El extesorero de UGT-A, investigado por la financiación ilegal del sindicato, optó por el silencio

Por la comisión de investigación del Parlamento andaluz desfiló también el extesorero de UGT en Andalucía, Federico Fresneda, que estuvo 15 años al frente de las finanzas del sindicato investigado por financiación ilegal. Optó por acogerse a su derecho a no declarar. Investigado por falsedad y fraude de subvenciones, no tuvo nada que decir sobre el presunto desvío de fondos para pagar maletines de piel para los afiliados al sindicato, comidas en la Feria o campañas para la huelga general. Tampoco quiso aclarar la vinculación de José María Moriche, marido de la presidenta Susana Díaz, con los cursos impartidos por UGT, pese a las preguntas de Ciudadanos y PP a este respecto. Ni respondió a Podemos si el alquiler de las sedes del PSOE al sindicato para dar los cursos implicaba una forma de financiación del partido.

500 horas de clase y "ni hacer un chorizo"

La ronda de comparecencias la cerró un alumno, Javier Martín, que dejó mudo a los diputados socialistas cuando les espetó que la culpa de que se “mangara” no era de ellos sino de los ciudadanos por haberlos votado. Su curso de 500 horas como elaborador de productos cárnicos no le enseñó “ni a hacer un chorizo”. Su relato exhibió la chapuza de los cursos. El empresario que tenía compromiso de contratación de los alumnos se los llevó a su casa para que hicieran trabajos de albañilería y fontanería.
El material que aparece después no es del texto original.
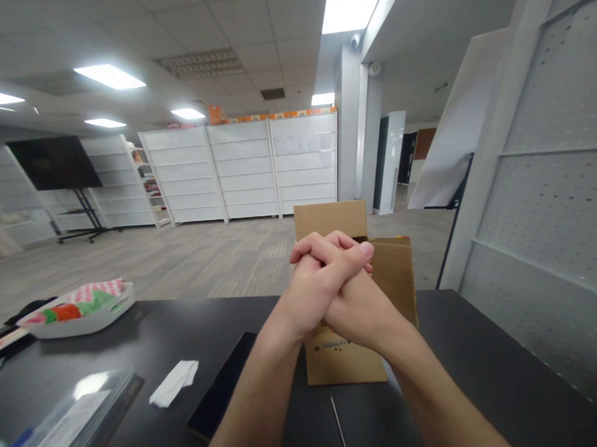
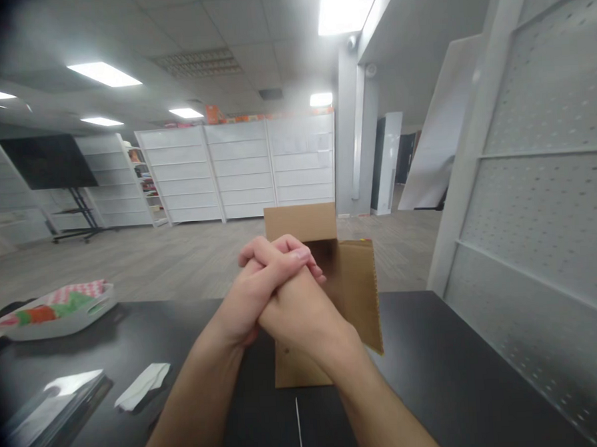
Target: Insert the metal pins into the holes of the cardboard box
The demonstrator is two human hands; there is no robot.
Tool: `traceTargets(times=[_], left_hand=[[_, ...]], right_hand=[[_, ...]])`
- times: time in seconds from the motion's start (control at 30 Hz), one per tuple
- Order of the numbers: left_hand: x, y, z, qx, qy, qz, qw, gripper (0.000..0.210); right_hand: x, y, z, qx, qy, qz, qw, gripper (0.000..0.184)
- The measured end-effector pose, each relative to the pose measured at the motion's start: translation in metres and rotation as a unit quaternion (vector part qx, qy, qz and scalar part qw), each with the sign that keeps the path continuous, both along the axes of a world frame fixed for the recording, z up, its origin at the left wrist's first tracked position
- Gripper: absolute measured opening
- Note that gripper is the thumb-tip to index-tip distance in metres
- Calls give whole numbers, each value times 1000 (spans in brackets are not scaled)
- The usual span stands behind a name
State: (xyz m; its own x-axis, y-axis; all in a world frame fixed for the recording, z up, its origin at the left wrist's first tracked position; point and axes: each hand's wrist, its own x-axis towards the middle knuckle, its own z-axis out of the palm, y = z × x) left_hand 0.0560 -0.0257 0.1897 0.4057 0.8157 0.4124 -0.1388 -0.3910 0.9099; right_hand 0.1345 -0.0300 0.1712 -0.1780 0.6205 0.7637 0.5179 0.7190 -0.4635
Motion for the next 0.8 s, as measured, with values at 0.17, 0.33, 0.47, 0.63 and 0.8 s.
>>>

El broche final a una intensa jornada en el Parlamento andaluz lo puso la ruptura interna del grupo de Ciudadanos. La diputada Marta Bosquet y el presidente de la comisión, Julio Díaz, discreparon sobre si dar un ultimátum a la Junta para que ponga orden en la documentación que va enviando a la comisión. El pasado viernes siguieron llegando kilos de papel y la Cámara se plantea montar una especie de almacén prefabricado para seguir guardando documentación. PP, Podemos y parte de Ciudadanos, Bosquet en este caso, se pusieron de acuerdo en exigir a la Junta que deje de inundarlos de papeles y envíe la documentación precisa y digitalizada. Llegan originales incluso con anotaciones de funcionarios a mano que dan cuenta de que esos documentos están en formato digital. El presidente de la comisión, Julio Díaz, también de Ciudadanos, levantó la reunión y no permitió que se votase, según denuncian el resto de grupos de la oposición.